The second highest percentage of pollen in your sample came from the Tilia genus of plants. Tilia Americana, commonly known as a Linden, is a tall, grand-looking tree native to New England. They’re a popular choice for lining city sidewalks throughout northern America, and your honeybees are likely taking advantage of the nearby Linden trees in your neighborhood. When the tree blooms early to mid-summer, it produces clusters of sweet white flowers that honeybees will flock to for their high sugar concentration. These fragrant blossoms offer foragers the nectar and pollen they need in their varied diet. Bees may also take advantage of the honeydew on the Linden tree’s leaves, which adds an extra sweet touch to your honey. Unlike floral honeys, which derive from the nectar of flowering plants, honeydew honey is obtained by secretions of the living parts of plants or excretions onto them produced by sap-sucking insects.
The third highest concentration of pollen found in your right hive’s honey sample came from Maple trees, belonging to the genus Acer. Some common species are the Sugar Maple, Black or Red Maple, Norway Maple, or Box Elder. Red Maples are the most common in your area, and flower in the spring, providing both nectar and pollen for bees. Maple trees are also a potential source of sap, which helps your bees to generate propolis. Propolis is red or brown multi-purpose resinous substance that honeybees produce by adding saliva, beeswax, and exudate to the tree resins and saps. Bees use propolis to reinforce the structural stability of the hive, reduce vibration, make the hive more defensible by sealing alternative entrances, prevent diseases and parasites from entering the hive, and inhibit fungal and bacterial growth. Maloideae, a specific subfamily within the flowering plant family Rosaceae, are also a source of pollen for your bees. We commonly refer to members of this subfamily as apple trees. Apple trees blossom in spring and are an excellent source of pollen and nectar for your bees.
We identified the fifth most common pollen in your honey sample as from the Trifolium genus, likely White Clover or Alsike Clover. Clover is a well-known native source of nectar and pollen for honeybees. It starts to bloom in late spring and throughout the summer. If clover is present on your lawn or neighboring green spaces, it is best to wait a few days after it blooms before cutting it so the bees might reap the benefits of the nectar-laden blossoms.
We found the genus Ligustrum to be the sixth most abundant pollen in your honey. This flowering shrub is commonly known as privet. It is not native to the region but is very popular amongst gardeners and landscapers, and it is a great choice, since privet provides both nectar and pollen for your honeybees from its small white flowers.
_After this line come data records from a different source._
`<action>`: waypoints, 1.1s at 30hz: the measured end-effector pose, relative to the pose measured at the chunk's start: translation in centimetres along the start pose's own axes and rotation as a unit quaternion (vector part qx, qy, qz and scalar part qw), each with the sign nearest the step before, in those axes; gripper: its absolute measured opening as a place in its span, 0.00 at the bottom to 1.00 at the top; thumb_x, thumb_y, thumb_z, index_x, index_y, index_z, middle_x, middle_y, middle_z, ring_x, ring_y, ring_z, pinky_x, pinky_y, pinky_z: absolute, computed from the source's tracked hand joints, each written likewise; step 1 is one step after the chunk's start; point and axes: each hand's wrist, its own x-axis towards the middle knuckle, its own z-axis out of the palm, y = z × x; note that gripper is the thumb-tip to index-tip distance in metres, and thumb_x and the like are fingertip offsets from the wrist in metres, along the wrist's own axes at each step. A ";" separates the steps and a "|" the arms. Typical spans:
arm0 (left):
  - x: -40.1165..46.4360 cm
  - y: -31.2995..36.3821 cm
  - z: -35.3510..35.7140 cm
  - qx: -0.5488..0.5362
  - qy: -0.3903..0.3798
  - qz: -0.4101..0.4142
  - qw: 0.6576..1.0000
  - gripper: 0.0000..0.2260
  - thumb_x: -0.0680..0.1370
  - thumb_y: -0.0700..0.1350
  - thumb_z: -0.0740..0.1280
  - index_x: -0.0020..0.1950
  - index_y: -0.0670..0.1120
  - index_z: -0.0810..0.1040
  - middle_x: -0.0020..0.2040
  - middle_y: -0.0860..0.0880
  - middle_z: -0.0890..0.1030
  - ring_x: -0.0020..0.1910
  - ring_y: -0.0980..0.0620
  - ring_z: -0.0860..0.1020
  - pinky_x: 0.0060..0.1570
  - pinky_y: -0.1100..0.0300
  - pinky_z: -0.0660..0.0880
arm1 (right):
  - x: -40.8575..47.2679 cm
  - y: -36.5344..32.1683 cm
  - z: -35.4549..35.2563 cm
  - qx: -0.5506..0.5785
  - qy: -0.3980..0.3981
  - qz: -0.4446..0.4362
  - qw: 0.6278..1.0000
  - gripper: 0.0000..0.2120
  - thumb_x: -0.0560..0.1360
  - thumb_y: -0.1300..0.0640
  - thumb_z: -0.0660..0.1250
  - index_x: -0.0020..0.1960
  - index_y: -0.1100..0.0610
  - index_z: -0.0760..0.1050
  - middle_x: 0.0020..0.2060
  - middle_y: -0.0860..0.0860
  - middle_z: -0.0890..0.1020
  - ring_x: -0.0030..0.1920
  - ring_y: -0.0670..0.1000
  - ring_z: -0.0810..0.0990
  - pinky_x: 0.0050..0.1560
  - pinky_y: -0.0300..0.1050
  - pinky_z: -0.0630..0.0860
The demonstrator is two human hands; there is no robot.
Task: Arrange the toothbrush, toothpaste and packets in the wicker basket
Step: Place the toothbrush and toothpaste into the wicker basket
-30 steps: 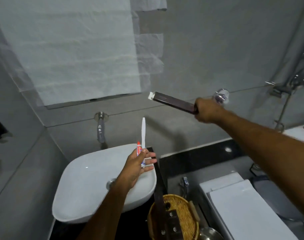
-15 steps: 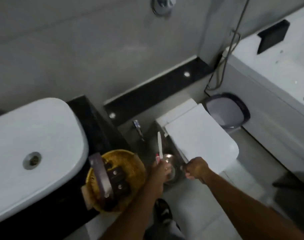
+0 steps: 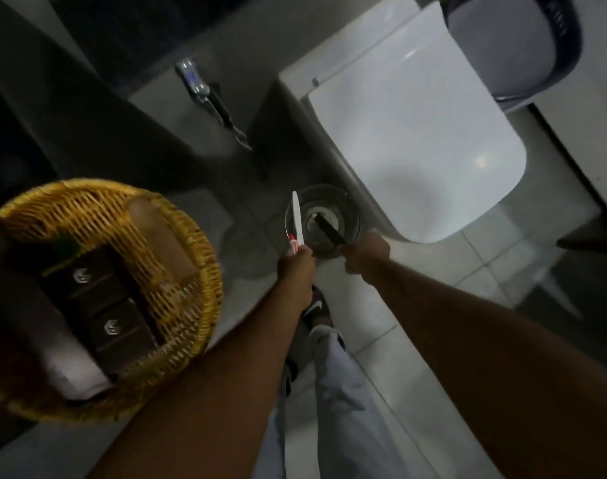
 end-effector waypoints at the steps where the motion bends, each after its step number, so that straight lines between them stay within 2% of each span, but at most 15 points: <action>1: 0.5 -0.2 0.2 0.001 0.017 0.002 1.000 0.18 0.79 0.47 0.62 0.68 0.44 0.73 0.61 0.36 0.80 0.60 0.37 0.79 0.60 0.45 0.75 | 0.5 0.1 0.5 0.000 0.002 -0.009 1.000 0.11 0.73 0.54 0.74 0.43 0.61 0.78 0.35 0.54 0.83 0.33 0.51 0.85 0.30 0.43 0.82; 3: 0.9 -0.8 0.1 0.009 0.023 -0.001 1.000 0.17 0.78 0.48 0.62 0.67 0.46 0.74 0.61 0.38 0.81 0.59 0.39 0.80 0.59 0.47 0.76 | 0.8 0.4 1.1 -0.008 0.008 -0.043 0.999 0.12 0.75 0.54 0.72 0.47 0.64 0.80 0.39 0.55 0.83 0.41 0.54 0.84 0.37 0.46 0.81; 6: 0.3 -1.6 0.2 0.038 0.028 0.015 0.999 0.18 0.78 0.49 0.61 0.66 0.45 0.76 0.60 0.38 0.81 0.58 0.40 0.80 0.58 0.47 0.77 | -0.4 0.8 0.8 -0.020 0.040 -0.100 0.994 0.11 0.78 0.57 0.66 0.43 0.64 0.81 0.40 0.58 0.84 0.44 0.58 0.83 0.46 0.52 0.82; 9: -2.2 -0.6 0.4 0.066 0.010 0.054 0.996 0.17 0.79 0.49 0.61 0.64 0.43 0.76 0.59 0.38 0.81 0.57 0.39 0.80 0.57 0.47 0.77 | -3.3 1.3 -0.4 0.019 0.079 -0.157 0.984 0.12 0.78 0.64 0.63 0.36 0.60 0.77 0.31 0.51 0.77 0.34 0.50 0.76 0.33 0.30 0.70; 11: -4.9 1.0 1.0 0.080 -0.018 0.090 0.993 0.16 0.80 0.48 0.61 0.65 0.44 0.76 0.58 0.40 0.82 0.55 0.43 0.80 0.54 0.50 0.79 | -6.1 0.9 -2.1 0.061 0.109 -0.216 0.968 0.09 0.77 0.67 0.64 0.39 0.61 0.78 0.32 0.50 0.77 0.31 0.42 0.72 0.33 0.24 0.68; 13: -8.3 3.4 1.5 0.098 -0.058 0.136 0.984 0.16 0.80 0.49 0.60 0.64 0.45 0.75 0.55 0.42 0.82 0.51 0.46 0.81 0.46 0.55 0.79 | -9.2 -0.3 -4.6 0.090 0.151 -0.285 0.942 0.08 0.78 0.68 0.64 0.44 0.63 0.80 0.35 0.53 0.79 0.31 0.40 0.72 0.36 0.23 0.68; 16: -14.4 7.3 1.2 0.122 -0.111 0.199 0.966 0.12 0.80 0.49 0.60 0.56 0.45 0.78 0.50 0.42 0.84 0.46 0.47 0.81 0.43 0.54 0.78 | -14.2 -2.7 -8.7 0.125 0.225 -0.373 0.891 0.09 0.78 0.69 0.65 0.54 0.64 0.82 0.45 0.53 0.84 0.44 0.44 0.78 0.49 0.28 0.72; 18: -18.8 9.8 -0.4 0.134 -0.157 0.237 0.949 0.11 0.79 0.50 0.61 0.50 0.48 0.80 0.47 0.43 0.85 0.42 0.50 0.82 0.41 0.57 0.77 | -17.8 -4.9 -11.3 0.149 0.256 -0.416 0.860 0.14 0.78 0.69 0.66 0.62 0.64 0.80 0.55 0.58 0.84 0.55 0.52 0.82 0.59 0.42 0.77; 20: -22.7 12.0 -3.4 0.143 -0.184 0.268 0.935 0.11 0.79 0.53 0.61 0.50 0.48 0.80 0.44 0.48 0.86 0.42 0.52 0.84 0.42 0.58 0.77 | -21.6 -7.6 -13.2 0.150 0.285 -0.467 0.824 0.16 0.78 0.67 0.66 0.66 0.63 0.78 0.62 0.60 0.81 0.61 0.57 0.81 0.62 0.53 0.79; 22: -26.0 14.0 -7.5 0.151 -0.199 0.294 0.922 0.11 0.78 0.54 0.63 0.48 0.49 0.80 0.40 0.50 0.86 0.41 0.52 0.85 0.41 0.57 0.78 | -25.6 -10.4 -14.5 0.135 0.305 -0.519 0.787 0.19 0.78 0.66 0.67 0.69 0.61 0.76 0.68 0.60 0.77 0.67 0.57 0.76 0.67 0.51 0.75; 25: -29.5 16.2 -14.8 0.173 -0.208 0.328 0.905 0.10 0.79 0.53 0.64 0.43 0.50 0.81 0.36 0.49 0.86 0.41 0.47 0.85 0.44 0.51 0.81 | -31.5 -14.3 -15.7 0.034 0.311 -0.603 0.734 0.21 0.76 0.66 0.69 0.69 0.58 0.75 0.73 0.61 0.71 0.72 0.59 0.69 0.73 0.35 0.60; 27: -30.7 17.2 -19.9 0.183 -0.225 0.327 0.900 0.11 0.79 0.50 0.65 0.41 0.47 0.81 0.35 0.47 0.85 0.42 0.44 0.83 0.45 0.52 0.80 | -34.7 -16.7 -15.4 -0.067 0.312 -0.652 0.687 0.20 0.74 0.68 0.71 0.65 0.59 0.80 0.73 0.63 0.71 0.72 0.64 0.68 0.72 0.49 0.67; 29: -31.4 17.8 -24.8 0.190 -0.259 0.311 0.894 0.11 0.79 0.49 0.65 0.42 0.46 0.83 0.39 0.44 0.83 0.43 0.44 0.82 0.45 0.52 0.78 | -37.4 -18.4 -14.2 -0.164 0.319 -0.688 0.631 0.19 0.70 0.68 0.74 0.60 0.59 0.83 0.72 0.64 0.71 0.72 0.67 0.68 0.65 0.66 0.73; 31: -31.6 17.9 -29.1 0.182 -0.289 0.293 0.893 0.09 0.78 0.49 0.67 0.45 0.46 0.84 0.42 0.44 0.84 0.44 0.45 0.83 0.48 0.48 0.79 | -39.3 -19.5 -12.4 -0.259 0.306 -0.714 0.574 0.18 0.69 0.61 0.76 0.59 0.57 0.83 0.72 0.62 0.73 0.73 0.65 0.66 0.66 0.68 0.71; 33: -31.3 17.7 -32.3 0.169 -0.300 0.285 0.895 0.09 0.77 0.49 0.68 0.47 0.45 0.84 0.42 0.43 0.85 0.43 0.44 0.84 0.48 0.46 0.81 | -40.5 -20.4 -10.4 -0.336 0.273 -0.741 0.514 0.17 0.69 0.56 0.75 0.57 0.55 0.82 0.64 0.57 0.81 0.69 0.60 0.72 0.69 0.65 0.67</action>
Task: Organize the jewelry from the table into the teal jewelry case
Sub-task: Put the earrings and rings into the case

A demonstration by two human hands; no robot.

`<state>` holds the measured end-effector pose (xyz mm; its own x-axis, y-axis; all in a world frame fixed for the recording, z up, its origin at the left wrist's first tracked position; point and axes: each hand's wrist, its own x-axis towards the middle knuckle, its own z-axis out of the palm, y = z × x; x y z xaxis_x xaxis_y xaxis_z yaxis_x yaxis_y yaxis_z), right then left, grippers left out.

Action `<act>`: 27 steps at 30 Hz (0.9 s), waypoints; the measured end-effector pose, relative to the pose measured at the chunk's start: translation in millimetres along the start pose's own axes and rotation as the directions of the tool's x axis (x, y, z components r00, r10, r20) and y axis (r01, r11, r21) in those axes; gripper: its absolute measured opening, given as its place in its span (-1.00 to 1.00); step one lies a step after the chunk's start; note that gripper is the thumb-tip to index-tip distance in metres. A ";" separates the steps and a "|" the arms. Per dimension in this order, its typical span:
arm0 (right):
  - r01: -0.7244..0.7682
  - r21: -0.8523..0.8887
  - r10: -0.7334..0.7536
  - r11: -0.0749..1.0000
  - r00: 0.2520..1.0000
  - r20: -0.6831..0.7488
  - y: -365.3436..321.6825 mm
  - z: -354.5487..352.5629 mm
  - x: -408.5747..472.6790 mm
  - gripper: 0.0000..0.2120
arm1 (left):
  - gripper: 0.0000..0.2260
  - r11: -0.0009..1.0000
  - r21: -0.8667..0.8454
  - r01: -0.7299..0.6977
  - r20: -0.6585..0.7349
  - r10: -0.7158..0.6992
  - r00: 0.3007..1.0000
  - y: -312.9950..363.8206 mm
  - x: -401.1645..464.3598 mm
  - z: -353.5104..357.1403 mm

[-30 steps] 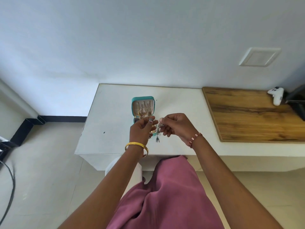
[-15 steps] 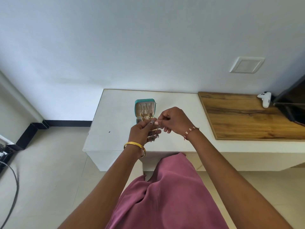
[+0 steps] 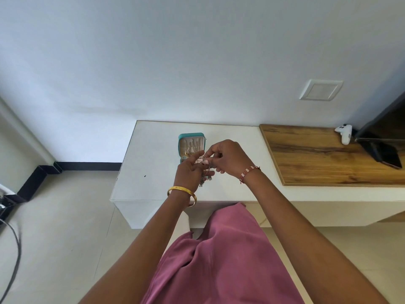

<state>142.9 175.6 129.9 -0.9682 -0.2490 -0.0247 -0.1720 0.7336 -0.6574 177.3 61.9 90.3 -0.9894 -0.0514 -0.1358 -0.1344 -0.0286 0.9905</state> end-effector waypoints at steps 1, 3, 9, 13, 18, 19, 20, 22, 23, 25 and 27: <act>-0.003 -0.002 0.003 1.000 1.000 -0.001 -0.3 -0.4 0.2 -0.90 | -0.69 0.999 -0.044 0.024 0.011 -0.024 1.000 0.1 -0.5 -0.4; -0.017 0.036 0.017 0.999 1.000 0.012 -0.5 -1.9 0.5 -0.91 | -0.74 0.980 -0.174 0.099 0.049 -0.092 0.995 -1.7 -0.9 -2.1; -0.041 0.311 0.031 0.950 0.999 0.036 -0.5 -6.9 3.1 -0.90 | -0.77 0.869 -0.356 0.344 0.191 -0.292 0.937 -15.8 3.9 -10.1; -0.076 0.474 0.042 0.877 0.996 0.082 3.7 -3.7 5.4 -0.95 | -0.78 0.700 -0.535 0.472 0.285 -0.376 0.882 -25.0 9.7 -11.5; -0.127 0.616 0.106 0.778 0.992 0.070 15.2 4.3 14.9 -0.92 | -0.81 0.610 -0.597 0.521 0.238 -0.486 0.841 -38.5 18.5 -13.6; -0.128 0.630 0.117 0.766 0.991 0.059 17.2 5.3 17.2 -0.91 | -0.81 0.607 -0.595 0.526 0.218 -0.508 0.833 -41.3 20.9 -14.9; -0.132 0.644 0.130 0.753 0.990 0.052 19.5 6.8 20.7 -0.90 | -0.81 0.607 -0.592 0.530 0.197 -0.529 0.825 -44.1 24.0 -16.5; -0.145 0.683 0.158 0.716 0.986 0.044 24.1 10.0 28.1 -0.90 | -0.81 0.609 -0.588 0.532 0.151 -0.564 0.812 -48.5 31.3 -19.6; -0.154 0.705 0.175 0.692 0.984 0.043 26.4 11.9 31.9 -0.90 | -0.81 0.610 -0.587 0.532 0.130 -0.578 0.806 -50.0 35.4 -21.0; -0.176 0.737 0.215 0.653 0.976 0.044 31.7 16.5 40.1 -0.87 | -0.80 0.610 -0.590 0.529 0.093 -0.600 0.794 -51.8 44.3 -23.5; -0.199 0.749 0.250 0.633 0.967 0.046 38.1 21.9 49.5 -0.88 | -0.81 0.603 -0.600 0.525 0.048 -0.628 0.777 -54.9 54.5 -25.7</act>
<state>92.4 177.4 87.1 -0.9710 -0.0867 -0.2228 0.2200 0.0404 -0.9747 132.1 35.0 27.9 -0.6870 0.0262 -0.7262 -0.5675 -0.6435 0.5136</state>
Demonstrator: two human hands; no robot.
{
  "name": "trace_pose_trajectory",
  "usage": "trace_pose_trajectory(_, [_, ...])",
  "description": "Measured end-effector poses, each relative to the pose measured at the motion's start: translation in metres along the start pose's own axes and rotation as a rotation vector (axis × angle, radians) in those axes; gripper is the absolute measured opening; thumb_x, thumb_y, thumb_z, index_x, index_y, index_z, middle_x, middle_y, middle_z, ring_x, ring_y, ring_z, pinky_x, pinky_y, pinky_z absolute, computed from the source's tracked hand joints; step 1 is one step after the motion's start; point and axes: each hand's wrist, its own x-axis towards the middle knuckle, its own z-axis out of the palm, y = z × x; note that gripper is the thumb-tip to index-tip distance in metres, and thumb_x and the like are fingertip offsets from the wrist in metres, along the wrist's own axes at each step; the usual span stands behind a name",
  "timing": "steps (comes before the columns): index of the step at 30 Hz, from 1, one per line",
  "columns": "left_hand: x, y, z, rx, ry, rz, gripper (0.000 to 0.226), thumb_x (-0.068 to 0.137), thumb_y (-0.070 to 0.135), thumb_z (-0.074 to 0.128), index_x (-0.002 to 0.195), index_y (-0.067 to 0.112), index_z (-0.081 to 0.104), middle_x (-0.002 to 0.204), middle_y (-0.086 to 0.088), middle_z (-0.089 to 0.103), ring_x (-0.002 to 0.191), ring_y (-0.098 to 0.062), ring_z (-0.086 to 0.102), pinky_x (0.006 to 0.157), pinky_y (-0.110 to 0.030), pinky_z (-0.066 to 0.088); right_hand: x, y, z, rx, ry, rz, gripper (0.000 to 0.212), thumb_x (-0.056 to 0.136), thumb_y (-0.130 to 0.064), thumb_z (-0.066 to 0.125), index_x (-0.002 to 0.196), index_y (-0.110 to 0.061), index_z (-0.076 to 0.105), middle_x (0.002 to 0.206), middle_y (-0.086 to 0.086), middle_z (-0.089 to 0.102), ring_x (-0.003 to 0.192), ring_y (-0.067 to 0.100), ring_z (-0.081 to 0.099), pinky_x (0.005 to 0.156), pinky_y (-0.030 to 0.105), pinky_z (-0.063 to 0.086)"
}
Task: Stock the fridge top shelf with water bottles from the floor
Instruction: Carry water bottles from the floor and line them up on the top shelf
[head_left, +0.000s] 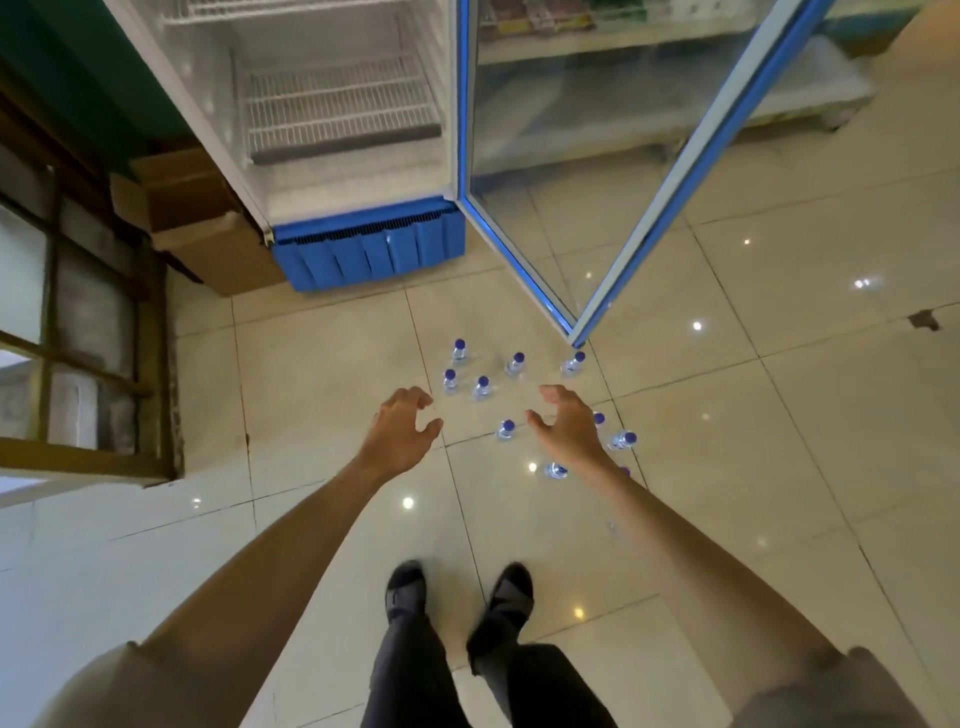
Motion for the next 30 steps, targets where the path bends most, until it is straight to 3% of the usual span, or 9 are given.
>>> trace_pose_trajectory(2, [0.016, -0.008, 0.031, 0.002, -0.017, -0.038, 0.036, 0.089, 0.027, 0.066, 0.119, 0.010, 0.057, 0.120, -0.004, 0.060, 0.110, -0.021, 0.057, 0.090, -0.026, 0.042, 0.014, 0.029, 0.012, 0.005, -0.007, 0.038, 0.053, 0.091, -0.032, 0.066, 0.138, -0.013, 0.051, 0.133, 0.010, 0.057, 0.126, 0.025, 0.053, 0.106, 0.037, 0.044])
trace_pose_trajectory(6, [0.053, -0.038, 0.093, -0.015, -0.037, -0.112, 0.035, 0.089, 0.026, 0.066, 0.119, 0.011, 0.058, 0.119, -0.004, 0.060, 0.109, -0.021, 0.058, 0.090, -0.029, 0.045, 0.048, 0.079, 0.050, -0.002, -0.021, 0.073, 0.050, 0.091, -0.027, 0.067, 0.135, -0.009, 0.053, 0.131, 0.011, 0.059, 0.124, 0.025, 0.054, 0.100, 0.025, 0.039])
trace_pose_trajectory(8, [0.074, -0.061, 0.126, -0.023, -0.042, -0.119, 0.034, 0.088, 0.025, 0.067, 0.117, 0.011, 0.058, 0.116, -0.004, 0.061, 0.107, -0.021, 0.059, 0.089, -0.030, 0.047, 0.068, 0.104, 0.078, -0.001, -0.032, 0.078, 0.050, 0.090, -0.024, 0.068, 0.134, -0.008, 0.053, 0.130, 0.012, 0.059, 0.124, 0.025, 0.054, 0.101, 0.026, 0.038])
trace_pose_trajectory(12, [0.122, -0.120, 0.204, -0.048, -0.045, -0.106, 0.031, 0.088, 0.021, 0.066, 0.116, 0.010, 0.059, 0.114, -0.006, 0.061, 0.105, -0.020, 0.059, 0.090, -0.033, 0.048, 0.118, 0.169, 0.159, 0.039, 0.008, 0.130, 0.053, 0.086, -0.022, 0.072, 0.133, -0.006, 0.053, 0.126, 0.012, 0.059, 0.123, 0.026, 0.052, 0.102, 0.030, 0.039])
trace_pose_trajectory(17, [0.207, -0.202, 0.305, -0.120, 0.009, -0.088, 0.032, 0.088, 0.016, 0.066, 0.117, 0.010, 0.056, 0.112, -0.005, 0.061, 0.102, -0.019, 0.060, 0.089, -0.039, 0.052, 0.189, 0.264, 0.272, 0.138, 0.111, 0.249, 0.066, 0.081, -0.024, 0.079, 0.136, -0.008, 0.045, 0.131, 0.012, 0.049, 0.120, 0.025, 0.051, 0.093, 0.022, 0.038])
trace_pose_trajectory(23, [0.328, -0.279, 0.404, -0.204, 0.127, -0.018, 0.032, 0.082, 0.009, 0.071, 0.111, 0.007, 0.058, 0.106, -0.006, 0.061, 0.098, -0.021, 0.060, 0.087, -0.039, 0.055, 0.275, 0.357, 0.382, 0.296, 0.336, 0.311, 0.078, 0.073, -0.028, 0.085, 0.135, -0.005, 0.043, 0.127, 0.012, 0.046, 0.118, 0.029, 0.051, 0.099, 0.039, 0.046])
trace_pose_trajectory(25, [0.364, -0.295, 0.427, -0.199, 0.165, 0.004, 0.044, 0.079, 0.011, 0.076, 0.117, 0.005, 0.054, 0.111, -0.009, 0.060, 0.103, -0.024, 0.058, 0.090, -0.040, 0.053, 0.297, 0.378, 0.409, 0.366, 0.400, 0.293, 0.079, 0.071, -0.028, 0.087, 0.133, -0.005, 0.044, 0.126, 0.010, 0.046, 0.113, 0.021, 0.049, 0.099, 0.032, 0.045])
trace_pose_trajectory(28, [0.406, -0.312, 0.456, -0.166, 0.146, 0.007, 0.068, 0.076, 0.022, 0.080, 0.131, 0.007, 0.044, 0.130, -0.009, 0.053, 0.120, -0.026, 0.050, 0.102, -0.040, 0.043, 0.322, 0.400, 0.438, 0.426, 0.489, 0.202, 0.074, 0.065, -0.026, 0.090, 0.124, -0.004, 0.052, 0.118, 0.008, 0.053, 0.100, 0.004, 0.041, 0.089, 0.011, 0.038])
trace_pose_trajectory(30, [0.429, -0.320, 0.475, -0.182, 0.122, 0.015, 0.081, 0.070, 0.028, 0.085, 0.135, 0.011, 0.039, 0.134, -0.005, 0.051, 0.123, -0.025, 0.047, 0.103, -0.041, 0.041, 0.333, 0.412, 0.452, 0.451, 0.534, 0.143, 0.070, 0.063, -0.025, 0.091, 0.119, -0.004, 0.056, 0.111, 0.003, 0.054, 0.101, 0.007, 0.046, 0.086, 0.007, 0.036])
Sometimes used in traditional herbal medicines and teas, privet blooms in late spring and throughout the summer. Your honey is truly unique, sourced primarily from Redbud and Linden. These species provide your bees with the nutrition they need to thrive. Identifying and recording the pollen concentrations of your honey will help us to reinforce and redefine the nutritional needs and preferences of honeybees. Your sample gives us a small snapshot of bee nutrition in your location – as we analyze more samples we’ll eventually have a complete picture of a healthy bee’s diet. Thank you for being among the first to take part in this exciting and revolutionary project!